5. Il résulte de ce qui précède qu'il y a lieu d'annuler la décision attaquée du ministre de la justice du 14 novembre 2023, portant refus de nomination en qualité d'élève surveillant de l'administration pénitentiaire.

Sur l'injonction :

6. Le présent jugement implique nécessairement, sous réserve de l'absence de changement de circonstance dans la situation de l'intéressé, la nomination de M. C en qualité d'élève surveillant de l'administration pénitentiaire, afin qu'il intègre la prochaine promotion des élèves surveillants de l'administration pénitentiaire. Il y a lieu, par suite, d'enjoindre au ministre de la justice de procéder à cette mesure.

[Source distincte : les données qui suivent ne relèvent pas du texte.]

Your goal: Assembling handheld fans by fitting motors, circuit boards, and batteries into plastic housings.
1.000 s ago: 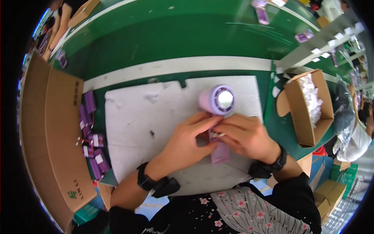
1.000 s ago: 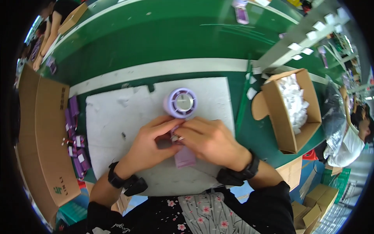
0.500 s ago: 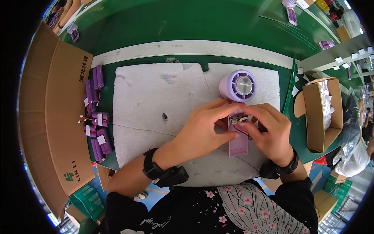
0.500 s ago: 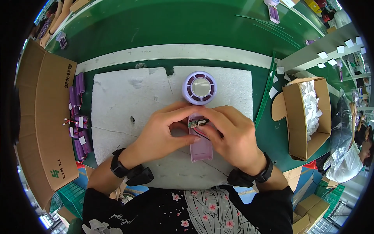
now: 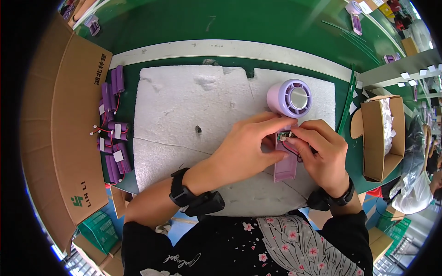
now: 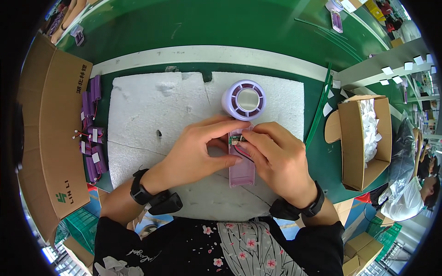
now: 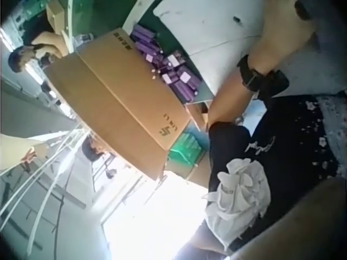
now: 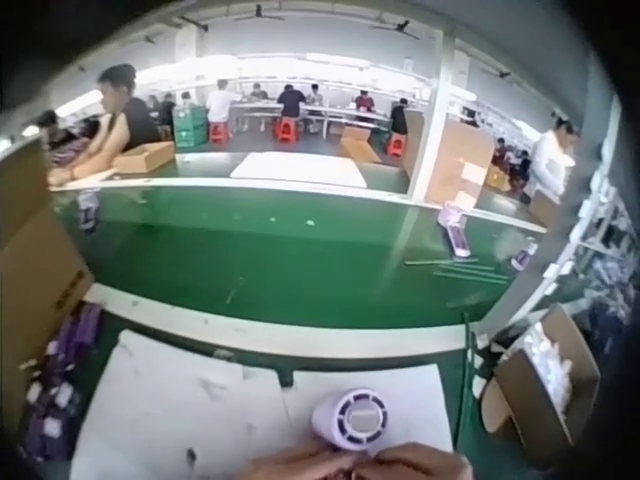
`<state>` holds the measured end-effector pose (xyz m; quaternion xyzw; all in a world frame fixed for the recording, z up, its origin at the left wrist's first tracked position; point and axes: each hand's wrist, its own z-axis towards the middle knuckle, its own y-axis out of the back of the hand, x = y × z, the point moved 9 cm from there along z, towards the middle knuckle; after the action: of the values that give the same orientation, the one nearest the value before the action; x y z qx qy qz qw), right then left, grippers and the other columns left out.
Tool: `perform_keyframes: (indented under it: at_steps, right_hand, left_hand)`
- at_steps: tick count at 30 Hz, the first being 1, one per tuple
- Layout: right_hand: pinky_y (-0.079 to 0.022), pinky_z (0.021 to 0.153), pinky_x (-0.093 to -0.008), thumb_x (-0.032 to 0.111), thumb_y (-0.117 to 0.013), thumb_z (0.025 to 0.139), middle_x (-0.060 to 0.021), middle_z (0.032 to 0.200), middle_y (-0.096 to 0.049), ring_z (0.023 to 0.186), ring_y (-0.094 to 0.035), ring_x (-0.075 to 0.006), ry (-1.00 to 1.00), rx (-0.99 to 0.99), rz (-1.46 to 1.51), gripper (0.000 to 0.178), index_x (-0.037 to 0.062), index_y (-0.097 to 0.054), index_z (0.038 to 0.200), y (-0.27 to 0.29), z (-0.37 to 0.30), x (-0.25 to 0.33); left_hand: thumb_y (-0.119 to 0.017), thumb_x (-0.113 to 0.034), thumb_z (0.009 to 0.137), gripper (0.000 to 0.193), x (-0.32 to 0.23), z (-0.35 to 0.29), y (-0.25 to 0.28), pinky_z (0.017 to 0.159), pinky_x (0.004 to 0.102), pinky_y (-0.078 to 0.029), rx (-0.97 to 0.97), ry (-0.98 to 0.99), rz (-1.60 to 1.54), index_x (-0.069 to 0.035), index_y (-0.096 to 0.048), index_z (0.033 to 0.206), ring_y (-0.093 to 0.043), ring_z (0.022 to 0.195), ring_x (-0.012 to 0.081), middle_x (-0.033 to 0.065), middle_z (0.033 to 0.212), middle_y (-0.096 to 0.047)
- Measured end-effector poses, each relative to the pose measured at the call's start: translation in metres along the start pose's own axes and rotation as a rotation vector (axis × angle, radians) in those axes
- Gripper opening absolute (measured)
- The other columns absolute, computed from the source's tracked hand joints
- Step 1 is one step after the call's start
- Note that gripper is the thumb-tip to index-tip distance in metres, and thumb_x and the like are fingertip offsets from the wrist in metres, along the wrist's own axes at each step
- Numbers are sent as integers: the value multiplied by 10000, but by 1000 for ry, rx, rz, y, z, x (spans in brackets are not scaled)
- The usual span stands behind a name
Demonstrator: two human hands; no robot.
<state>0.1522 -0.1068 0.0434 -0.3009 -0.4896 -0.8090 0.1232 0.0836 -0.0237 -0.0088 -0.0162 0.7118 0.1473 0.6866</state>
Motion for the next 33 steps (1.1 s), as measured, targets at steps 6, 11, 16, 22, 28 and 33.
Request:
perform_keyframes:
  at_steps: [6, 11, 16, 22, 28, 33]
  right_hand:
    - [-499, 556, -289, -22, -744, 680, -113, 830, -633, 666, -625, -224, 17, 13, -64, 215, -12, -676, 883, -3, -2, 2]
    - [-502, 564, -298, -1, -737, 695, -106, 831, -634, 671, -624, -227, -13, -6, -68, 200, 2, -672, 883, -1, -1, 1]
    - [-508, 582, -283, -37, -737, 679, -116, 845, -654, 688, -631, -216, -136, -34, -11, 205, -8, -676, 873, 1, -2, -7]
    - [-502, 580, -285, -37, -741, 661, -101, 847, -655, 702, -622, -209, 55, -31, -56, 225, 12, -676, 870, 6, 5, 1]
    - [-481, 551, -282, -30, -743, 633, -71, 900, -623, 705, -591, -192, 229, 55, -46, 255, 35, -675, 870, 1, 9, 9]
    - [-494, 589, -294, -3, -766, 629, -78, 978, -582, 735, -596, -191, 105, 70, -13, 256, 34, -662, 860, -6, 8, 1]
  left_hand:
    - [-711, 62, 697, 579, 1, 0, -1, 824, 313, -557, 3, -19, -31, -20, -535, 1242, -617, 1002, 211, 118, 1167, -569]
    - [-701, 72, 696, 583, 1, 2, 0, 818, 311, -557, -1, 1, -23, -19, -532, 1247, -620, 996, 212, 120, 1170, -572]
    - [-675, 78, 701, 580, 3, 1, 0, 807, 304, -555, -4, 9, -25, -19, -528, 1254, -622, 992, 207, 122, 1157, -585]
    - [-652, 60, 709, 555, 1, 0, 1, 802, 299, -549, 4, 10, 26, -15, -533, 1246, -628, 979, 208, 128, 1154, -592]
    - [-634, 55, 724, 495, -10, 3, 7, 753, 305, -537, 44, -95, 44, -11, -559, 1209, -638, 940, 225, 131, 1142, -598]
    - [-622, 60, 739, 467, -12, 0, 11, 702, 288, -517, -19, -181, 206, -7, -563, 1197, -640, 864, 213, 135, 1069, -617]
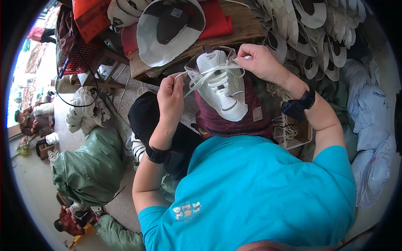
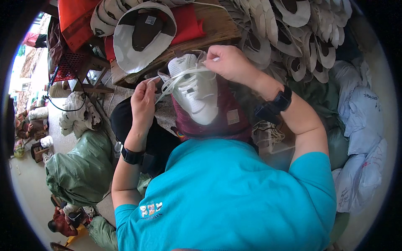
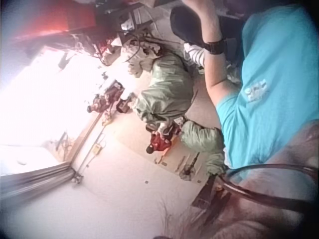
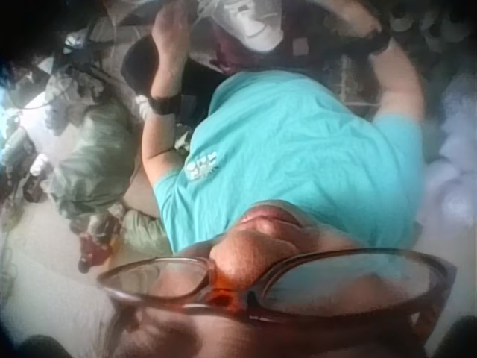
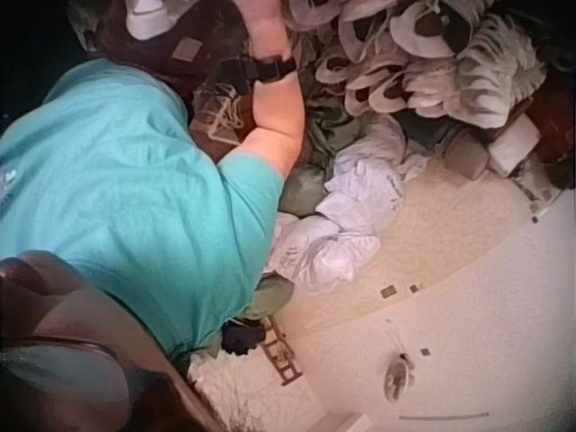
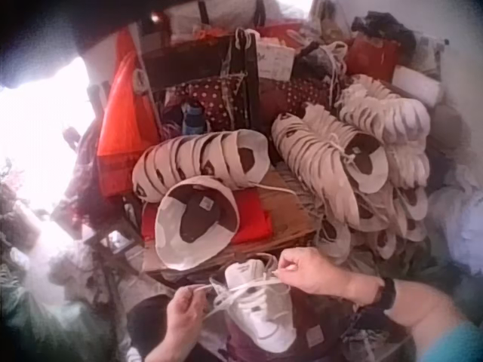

Sur les frais liés au litige :

7. Il y a lieu, dans les circonstances de l'espèce, de mettre à la charge de l'Etat une somme de 1 500 euros au titre des frais exposés par M. C et non compris dans les dépens.

D E C I D E :

Article 1er : La décision attaquée du ministre de la justice du 14 novembre 2023 est annulée.

Article 2 : Il est enjoint au ministre de la justice, sous réserve de l'absence de changement de circonstance dans la situation de l'intéressé, de procéder à la nomination de M. C en qualité d'élève surveillant de l'administration pénitentiaire, afin qu'il intègre la prochaine promotion des élèves surveillants de l'administration pénitentiaire.

Article 3 : L'Etat versera à M. C une somme de 1 500 euros au titre de l'article L. 761-1 du code de justice administrative.

Article 4 : Le présent jugement sera notifié à M. B C et au ministre de la justice.

Délibéré après l'audience du 13 février 2025, à laquelle siégeaient :

M. Laso, président,

M. Lancelot, premier conseiller,

M. Phulpin, premier conseiller.

Rendu public par mise à disposition au greffe le 6 mars 2025.

Le rapporteur,

V. Phulpin

Le président,

J-M. LasoLa greffière,

M. A

La République mande et ordonne au ministre de la justice en ce qui le concerne ou à tous commissaires de justice à ce requis en ce qui concerne les voies de droit commun contre les parties privées, de pourvoir à l'exécution de la présente décision.